Int Biodeterior Biodegradation 2013, 76:76–80.CrossRef 50. Weeger W, Lievremont D, Perret M, Lagarde F, Hubert JC, Leroy M, Lett MC: Oxidation of arsenite to arsenate by a bacterium isolated from an aquatic environment. Biometals 1999, 12:141–149.PubMedCrossRef 51. Thein M, Sauer G, Paramasivam N, Grin I, Linke D: Efficient subfractionation of gram-negative bacteria for proteomics studies. J Proteome Res 2010, 9:6135–6147.PubMedCrossRef 52. Larsen RA, Wilson MM, Guss AM: Genetic analysis of GSK2126458 pigment biosynthesis in Xanthobacter autotrophicus Py2 using a new, highly efficient transposon mutagenesis system that is functional in a wide variety of bacteria. Arch Microbiol 2002, 178:193–201.PubMedCrossRef
53. Altschul SF, Gish W, Miller W, Myers EW, Lipman DJ: Basic local alignment search tool. J Mol Biol 1990, 215:403–410.PubMedCrossRef Competing interests The authors declare that they have no Selumetinib cost competing interests. Authors’ contributions SZ, CP673451 CR and GW designed the experiments. SZ conducted the experiments including EDX, EDS Mapping, TEM, subcellular fraction, resistance of heavy metals, and tungstate test, analyzed the results and wrote the manuscript. JS performed transposon mutagenesis and Se(IV) resistance. LW, RY, DW and RW conducted SEM, growth and Se(IV) reduction curves. YD assisted to EDS Mapping. CR and GW reviewed and revised
the manuscript. All authors read and approved the final manuscript.”

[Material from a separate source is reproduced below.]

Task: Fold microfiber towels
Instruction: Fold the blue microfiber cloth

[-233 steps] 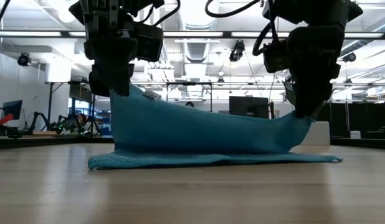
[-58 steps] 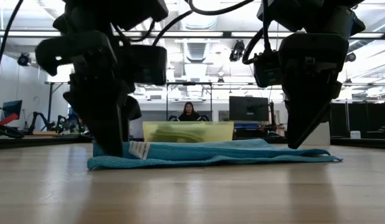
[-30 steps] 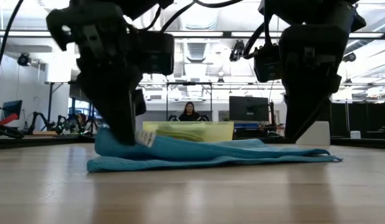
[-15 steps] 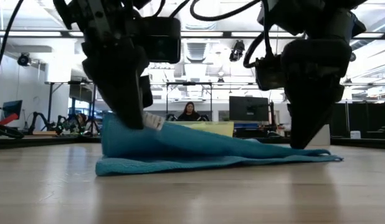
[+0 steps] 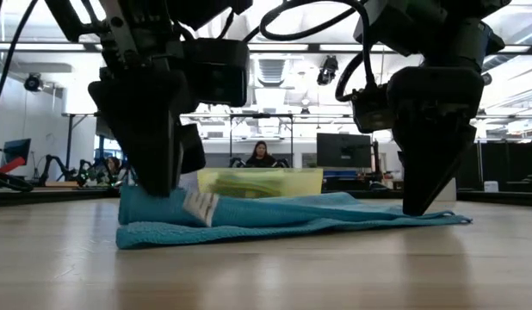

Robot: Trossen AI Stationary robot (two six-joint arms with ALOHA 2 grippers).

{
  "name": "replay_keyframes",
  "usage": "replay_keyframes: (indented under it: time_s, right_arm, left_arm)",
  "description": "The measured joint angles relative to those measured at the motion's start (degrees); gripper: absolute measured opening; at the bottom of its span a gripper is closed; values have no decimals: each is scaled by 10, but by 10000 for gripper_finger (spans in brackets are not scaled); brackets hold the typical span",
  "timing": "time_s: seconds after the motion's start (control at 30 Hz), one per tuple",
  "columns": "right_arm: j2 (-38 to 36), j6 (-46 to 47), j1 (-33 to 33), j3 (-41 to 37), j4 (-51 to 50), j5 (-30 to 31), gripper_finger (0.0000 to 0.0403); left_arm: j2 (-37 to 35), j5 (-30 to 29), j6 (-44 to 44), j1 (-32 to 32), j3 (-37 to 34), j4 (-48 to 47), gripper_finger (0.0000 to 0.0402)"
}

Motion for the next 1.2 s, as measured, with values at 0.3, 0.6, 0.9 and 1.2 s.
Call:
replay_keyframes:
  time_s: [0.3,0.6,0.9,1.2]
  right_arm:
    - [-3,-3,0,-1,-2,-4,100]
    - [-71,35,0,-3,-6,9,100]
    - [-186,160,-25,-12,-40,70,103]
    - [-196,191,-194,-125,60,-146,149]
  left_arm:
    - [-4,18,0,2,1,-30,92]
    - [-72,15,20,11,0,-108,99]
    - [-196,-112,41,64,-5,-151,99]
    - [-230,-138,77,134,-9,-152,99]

“Background Streptococcus pneumoniae is a Gram-positive bacterial pathogen that commonly colonizes the human respiratory tract. The ability of S. pneumoniae to generate infections depends on the restrictions imposed by the host’s immunity, in order to prevent its spread
from the nasopharynx to other tissues and sites, such as the middle ear, lungs, blood, and brain [1]. The means by which some strains of S. pneumoniae invade the brain without the occurrence of bacteremia are still unknown. Some authors claim that strains of S. pneumoniae, failing to survive in the bloodstream, can enter the Central Nervous System (CNS) directly from the nasal Bumetanide cavity by axonal transport through the olfactory nerves or trigeminal ganglia [2]. However, from the immunological point of view, glial cells are far more responsive to bacterial infections than are neurons, and therefore more likely to internalize them. This hypothesis is consistent with several recent reports showing that bacteria can infect glial cells from the olfactory bulb and trigeminal ganglia, such as Olfactory Ensheathing Cells (OECs) and Schwann cells (SCs), respectively [3–5]. SCs are glial cells that are closely associated with the peripheral nerves, and can be classified into two types: myelinating and non-myelinating. Myelinating Schwann cells provide the myelin sheath of individual axons, and non-myelinating Schwann cells ensheathe several small axons.